With such a rich and wide-ranging rundown of films on offer this year, one might ask whether, in fact, the Galilee is not that far away, in cultural terms, from the center of the country. As luck would have it, that very notion is the subject of a seminar that will take place during the festival, which goes by the name of “Can You Make Movies Far from the Center?”
“Please note there’s a question mark at the end of the name of the seminar.It’s not a statement of fact,” Abt is quick to point out. “I do think there are things you can do in the periphery, and you don’t have to be in the center of the country to do them. However, the artists who want to create here sometimes pose tough questions, and get the feeling that all the budgets and the screenings and the action all happen in the center of the country. They feel far away from where things are happening. But, as I think we’ll see in the panel discussion during the festival, that it’s not cut-and-dried.”
One of the celebrity guests at DocAviv Galilee is renowned photographer Alex Libak. The Israel Prize recipient will host two exhibitions, with very different themes, at the Apter Barrer Arts Center in Ma’alot- Tarshiha. The first show is called “The Paparazzi of the Anonymous,” with works by Libak, while the second exhibition, “Flight for the Soul,” was curated by Libak and features pictures shot by patients of the Sharon Psychological Health Center who took part in a photography workshop presented by Libak. Patrons of the festival will also be able to get the lowdown on the celebrated photographer at a screening of a profile of Libak called Alex in Wonderland, which will be shown on the opening evening.

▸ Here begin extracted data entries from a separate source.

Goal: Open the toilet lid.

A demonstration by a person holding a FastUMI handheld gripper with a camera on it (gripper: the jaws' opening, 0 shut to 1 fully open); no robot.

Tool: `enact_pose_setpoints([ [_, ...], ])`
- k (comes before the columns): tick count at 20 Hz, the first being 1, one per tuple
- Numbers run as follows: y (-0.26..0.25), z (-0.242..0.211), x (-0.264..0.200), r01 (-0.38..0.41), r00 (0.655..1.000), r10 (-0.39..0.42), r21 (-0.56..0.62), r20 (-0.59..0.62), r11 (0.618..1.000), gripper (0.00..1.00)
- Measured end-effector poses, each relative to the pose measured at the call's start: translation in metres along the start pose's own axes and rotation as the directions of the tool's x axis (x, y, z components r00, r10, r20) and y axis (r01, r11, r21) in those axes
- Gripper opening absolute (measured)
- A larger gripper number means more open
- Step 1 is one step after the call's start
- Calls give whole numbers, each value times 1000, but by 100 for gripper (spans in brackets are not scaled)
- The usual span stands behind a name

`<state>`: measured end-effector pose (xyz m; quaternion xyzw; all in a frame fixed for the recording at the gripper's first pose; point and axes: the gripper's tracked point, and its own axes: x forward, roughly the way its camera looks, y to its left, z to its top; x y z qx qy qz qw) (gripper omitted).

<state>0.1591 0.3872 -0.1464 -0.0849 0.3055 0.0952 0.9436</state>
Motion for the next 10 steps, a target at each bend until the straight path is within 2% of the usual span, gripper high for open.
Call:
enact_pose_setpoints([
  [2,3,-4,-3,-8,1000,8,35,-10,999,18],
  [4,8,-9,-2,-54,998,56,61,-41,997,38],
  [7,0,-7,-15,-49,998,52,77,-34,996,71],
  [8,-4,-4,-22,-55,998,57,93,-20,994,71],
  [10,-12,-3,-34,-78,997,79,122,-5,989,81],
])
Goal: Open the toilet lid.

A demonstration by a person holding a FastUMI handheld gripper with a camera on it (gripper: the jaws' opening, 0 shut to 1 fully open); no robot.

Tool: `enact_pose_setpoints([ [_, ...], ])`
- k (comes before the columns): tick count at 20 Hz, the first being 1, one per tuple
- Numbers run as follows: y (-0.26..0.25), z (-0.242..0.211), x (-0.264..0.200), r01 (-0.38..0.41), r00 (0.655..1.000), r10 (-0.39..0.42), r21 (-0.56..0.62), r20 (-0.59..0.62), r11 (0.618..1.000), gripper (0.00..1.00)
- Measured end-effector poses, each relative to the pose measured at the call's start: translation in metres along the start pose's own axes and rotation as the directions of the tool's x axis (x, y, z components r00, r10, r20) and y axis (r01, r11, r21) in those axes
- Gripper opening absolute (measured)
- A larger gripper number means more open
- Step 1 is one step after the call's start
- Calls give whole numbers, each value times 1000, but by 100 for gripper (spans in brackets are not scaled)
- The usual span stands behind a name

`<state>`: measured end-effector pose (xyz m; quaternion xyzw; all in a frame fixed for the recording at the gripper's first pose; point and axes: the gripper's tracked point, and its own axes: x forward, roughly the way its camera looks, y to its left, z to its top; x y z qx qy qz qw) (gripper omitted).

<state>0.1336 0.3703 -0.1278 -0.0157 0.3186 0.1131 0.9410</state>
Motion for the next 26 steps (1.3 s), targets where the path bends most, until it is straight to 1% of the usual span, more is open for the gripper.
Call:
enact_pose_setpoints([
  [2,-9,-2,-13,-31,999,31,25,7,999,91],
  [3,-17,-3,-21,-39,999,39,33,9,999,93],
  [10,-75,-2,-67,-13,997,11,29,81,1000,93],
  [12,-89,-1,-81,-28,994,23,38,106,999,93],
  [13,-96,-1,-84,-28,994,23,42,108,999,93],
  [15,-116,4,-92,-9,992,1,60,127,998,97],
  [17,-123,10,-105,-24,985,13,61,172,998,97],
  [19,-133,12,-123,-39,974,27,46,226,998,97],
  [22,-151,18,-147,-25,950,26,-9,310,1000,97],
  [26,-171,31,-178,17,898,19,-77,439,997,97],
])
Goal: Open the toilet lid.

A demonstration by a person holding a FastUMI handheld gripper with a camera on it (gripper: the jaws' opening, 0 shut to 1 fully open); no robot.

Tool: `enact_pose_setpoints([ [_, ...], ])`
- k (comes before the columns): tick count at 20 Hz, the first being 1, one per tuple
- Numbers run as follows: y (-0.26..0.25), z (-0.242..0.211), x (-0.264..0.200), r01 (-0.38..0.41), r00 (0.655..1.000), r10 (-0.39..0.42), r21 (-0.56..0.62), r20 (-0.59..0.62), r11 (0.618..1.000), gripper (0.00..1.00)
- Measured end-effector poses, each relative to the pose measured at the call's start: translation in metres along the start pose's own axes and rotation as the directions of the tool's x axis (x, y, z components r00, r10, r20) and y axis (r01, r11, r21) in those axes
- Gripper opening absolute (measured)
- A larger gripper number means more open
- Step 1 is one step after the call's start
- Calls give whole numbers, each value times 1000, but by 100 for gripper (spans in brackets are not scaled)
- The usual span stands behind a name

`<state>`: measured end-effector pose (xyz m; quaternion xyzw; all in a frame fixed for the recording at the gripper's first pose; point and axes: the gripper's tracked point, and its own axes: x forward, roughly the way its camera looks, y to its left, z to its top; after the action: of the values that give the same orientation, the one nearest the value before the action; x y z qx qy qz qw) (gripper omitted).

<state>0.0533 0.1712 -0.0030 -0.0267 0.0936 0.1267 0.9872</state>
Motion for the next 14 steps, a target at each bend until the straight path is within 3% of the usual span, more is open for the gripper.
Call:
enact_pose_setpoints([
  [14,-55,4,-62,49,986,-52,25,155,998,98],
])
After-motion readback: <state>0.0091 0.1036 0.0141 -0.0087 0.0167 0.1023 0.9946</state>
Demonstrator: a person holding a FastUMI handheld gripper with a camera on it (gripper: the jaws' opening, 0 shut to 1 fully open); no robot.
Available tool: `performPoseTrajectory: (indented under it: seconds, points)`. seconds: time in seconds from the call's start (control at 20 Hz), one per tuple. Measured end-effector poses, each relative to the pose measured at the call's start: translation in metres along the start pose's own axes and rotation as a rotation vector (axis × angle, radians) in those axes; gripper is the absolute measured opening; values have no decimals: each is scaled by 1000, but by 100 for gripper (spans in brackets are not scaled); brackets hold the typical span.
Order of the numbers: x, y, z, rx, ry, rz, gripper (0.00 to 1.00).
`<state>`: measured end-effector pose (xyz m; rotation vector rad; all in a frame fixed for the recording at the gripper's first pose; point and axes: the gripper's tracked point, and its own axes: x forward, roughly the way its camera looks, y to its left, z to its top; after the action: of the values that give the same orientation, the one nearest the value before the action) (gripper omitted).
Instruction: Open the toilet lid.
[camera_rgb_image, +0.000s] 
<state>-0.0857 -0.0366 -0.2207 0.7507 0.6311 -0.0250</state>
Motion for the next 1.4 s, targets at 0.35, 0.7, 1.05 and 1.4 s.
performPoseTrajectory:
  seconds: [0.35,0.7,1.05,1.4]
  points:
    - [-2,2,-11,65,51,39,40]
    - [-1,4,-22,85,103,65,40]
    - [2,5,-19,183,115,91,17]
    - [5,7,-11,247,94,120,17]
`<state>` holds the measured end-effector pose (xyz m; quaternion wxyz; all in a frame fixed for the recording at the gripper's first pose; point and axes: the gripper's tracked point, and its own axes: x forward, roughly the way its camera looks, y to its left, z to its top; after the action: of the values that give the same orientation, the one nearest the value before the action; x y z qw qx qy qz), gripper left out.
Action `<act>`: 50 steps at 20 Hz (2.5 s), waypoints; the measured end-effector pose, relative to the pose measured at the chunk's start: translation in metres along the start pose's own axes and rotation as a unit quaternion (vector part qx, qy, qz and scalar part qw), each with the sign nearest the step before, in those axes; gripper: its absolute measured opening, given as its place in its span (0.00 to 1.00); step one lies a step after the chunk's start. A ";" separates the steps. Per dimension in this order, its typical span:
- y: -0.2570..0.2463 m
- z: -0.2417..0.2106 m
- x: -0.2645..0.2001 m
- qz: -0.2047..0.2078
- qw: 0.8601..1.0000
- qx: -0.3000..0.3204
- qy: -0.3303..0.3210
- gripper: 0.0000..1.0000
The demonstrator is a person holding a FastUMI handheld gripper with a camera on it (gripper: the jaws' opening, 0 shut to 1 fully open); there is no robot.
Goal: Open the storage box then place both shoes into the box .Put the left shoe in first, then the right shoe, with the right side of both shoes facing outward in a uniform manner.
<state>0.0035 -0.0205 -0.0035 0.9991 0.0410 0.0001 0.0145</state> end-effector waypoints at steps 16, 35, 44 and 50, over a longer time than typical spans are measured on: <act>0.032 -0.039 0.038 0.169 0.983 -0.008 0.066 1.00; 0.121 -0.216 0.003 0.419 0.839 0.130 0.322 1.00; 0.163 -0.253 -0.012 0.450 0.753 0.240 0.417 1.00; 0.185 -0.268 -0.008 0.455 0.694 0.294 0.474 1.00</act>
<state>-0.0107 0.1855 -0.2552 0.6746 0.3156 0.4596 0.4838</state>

“Alex’s work with the people in his workshop is very moving,” states Abt. “I am glad there will be a sort of tribute to him at the festival. He is a very impressive personality.”
Part of the festival’s raison d’etre is to encourage local would-be filmmakers to pick up a camera. That is the motive behind the “Wings” slot in the festival program, which features short documentaries that portray local personalities who all work in the Galilee. The films were made as part of a workshop held at the Apter Barrer Arts Center run by seasoned documentarists Yael Kipper Zaretzki and Ronen Zaretzki.
And, just in case watching all those films gets the audiences’ tummy juices worked up, the DocAviv Galilee bash will also include the now regular gastronomic spot of a home cooking competition. The contest will, naturally enough, be followed by the screening of Oma & Bella.